--- START ---
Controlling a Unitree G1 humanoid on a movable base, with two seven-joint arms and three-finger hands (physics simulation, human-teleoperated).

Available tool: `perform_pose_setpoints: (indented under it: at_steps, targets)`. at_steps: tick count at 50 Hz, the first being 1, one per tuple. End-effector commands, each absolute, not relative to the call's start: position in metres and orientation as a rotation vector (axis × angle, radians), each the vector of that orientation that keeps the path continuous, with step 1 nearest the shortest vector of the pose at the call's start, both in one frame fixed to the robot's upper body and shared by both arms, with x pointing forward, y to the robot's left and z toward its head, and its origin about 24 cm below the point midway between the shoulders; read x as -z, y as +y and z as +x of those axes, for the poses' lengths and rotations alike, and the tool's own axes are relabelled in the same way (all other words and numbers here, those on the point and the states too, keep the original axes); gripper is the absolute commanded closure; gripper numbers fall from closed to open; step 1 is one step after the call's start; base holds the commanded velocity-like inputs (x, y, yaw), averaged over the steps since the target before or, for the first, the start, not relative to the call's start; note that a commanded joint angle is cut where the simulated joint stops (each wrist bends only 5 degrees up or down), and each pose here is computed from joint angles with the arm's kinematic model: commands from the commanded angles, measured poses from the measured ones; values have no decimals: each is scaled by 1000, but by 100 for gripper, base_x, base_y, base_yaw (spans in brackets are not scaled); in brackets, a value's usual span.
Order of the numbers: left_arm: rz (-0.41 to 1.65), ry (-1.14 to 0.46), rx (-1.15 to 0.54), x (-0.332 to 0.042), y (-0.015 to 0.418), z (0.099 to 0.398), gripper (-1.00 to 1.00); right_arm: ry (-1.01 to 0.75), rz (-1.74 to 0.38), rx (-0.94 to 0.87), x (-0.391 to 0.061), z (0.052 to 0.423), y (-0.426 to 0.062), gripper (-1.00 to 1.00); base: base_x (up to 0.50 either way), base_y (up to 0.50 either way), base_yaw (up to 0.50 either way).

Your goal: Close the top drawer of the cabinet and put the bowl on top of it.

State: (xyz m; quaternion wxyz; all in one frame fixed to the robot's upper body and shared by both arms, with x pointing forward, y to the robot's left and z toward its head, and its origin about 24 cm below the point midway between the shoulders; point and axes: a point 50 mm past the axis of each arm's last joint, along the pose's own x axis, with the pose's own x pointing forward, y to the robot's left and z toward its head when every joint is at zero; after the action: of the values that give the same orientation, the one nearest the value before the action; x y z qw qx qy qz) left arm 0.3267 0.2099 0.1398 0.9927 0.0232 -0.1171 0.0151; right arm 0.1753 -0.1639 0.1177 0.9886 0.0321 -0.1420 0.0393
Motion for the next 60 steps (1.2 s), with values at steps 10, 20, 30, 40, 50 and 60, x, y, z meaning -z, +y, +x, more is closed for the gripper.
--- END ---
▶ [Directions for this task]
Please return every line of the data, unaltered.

▶ [Result for this exercise]
Controlling a Unitree G1 humanoid on a movable base, with two seven-joint arms and three-finger hands (physics simulation, human-teleoperated).

Available tool: `perform_pose_setpoints: (indented under it: at_steps, targets)`. at_steps: tick count at 50 Hz, the first being 1, one per tuple. End-effector commands, each absolute, not relative to the call's start: position in metres and orientation as a rotation vector (axis × angle, radians), each the vector of that orientation that keeps the path continuous, with step 1 nearest the shortest vector of the pose at the call's start, both in one frame fixed to the robot's upper body and shared by both arms, with x pointing forward, y to the robot's left and z toward its head, and its origin about 24 cm below the point midway between the shoulders; read x as -z, y as +y and z as +x of those axes, for the poses' lengths and rotations alike, and the tool's own axes are relabelled in the same way (all other words and numbers here, those on the point and the states too, keep the original axes); gripper is the absolute commanded closure; gripper numbers fall from closed to open; step 1 is one step after the call's start; base holds the commanded velocity-like inputs (x, y, yaw), averaged over the steps since the target before or, for the first, the start, not relative to the call's start; note that a commanded joint angle is cut where the simulated joint stops (each wrist bends only 5 degrees up or down), and each pose here is computed from joint angles with the arm's kinematic model: commands from the commanded angles, measured poses from the measured ones; values have no decimals: each is scaled by 1000, but by 100 for gripper, base_x, base_y, base_yaw (spans in brackets are not scaled); in brackets, a value's usual span.
Order of the numbers: left_arm: rz (-0.41 to 1.65), ry (-1.14 to 0.46), rx (-1.15 to 0.54), x (-0.332 to 0.042), y (-0.015 to 0.418), z (0.099 to 0.398), gripper (-1.00 to 1.00); right_arm: ry (-1.01 to 0.75), rz (-1.74 to 0.38), rx (-0.94 to 0.87), x (-0.391 to 0.061), z (0.052 to 0.423), y (-0.426 to 0.062), gripper (-1.00 to 1.00); base: base_x (up to 0.50 either way), base_y (up to 0.50 either way), base_yaw (up to 0.50 either way).

Your goal: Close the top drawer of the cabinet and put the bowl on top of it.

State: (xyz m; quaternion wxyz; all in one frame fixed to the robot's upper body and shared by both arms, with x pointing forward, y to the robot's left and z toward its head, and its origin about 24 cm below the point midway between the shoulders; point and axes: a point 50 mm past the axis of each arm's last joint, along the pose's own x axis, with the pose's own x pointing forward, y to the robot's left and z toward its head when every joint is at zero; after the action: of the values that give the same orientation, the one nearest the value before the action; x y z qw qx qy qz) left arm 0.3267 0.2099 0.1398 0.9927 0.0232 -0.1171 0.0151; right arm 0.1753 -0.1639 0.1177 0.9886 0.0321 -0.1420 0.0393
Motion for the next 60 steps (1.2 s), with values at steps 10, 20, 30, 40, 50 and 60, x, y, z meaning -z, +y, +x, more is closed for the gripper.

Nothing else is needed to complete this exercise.